## [Try it]
Each record that follows is to be transcribed exactly, excluding its images.
---
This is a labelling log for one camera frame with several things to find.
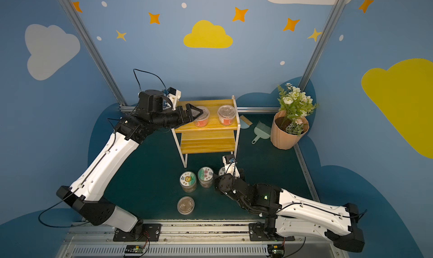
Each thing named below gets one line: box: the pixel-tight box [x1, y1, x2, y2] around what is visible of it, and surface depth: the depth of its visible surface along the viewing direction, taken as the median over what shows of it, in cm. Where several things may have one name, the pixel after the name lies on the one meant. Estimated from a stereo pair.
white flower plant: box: [277, 82, 319, 136], surface depth 91 cm
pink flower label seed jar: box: [197, 166, 214, 189], surface depth 86 cm
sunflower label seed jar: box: [179, 171, 197, 194], surface depth 84 cm
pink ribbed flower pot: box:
---
## [Response to the task]
This is a labelling log for one camera frame with several things to find.
Each thing named below gets one line: box: the pixel-tight box [x1, y1, x2, y2] around what is visible of it, and surface depth: the depth of its visible surface along the viewing direction, taken as the median over what shows of it, in cm. Where several things may have one name, the pixel after the name lies on the one meant. Estimated from a stereo pair.
white flower plant: box: [277, 82, 319, 136], surface depth 91 cm
pink flower label seed jar: box: [197, 166, 214, 189], surface depth 86 cm
sunflower label seed jar: box: [179, 171, 197, 194], surface depth 84 cm
pink ribbed flower pot: box:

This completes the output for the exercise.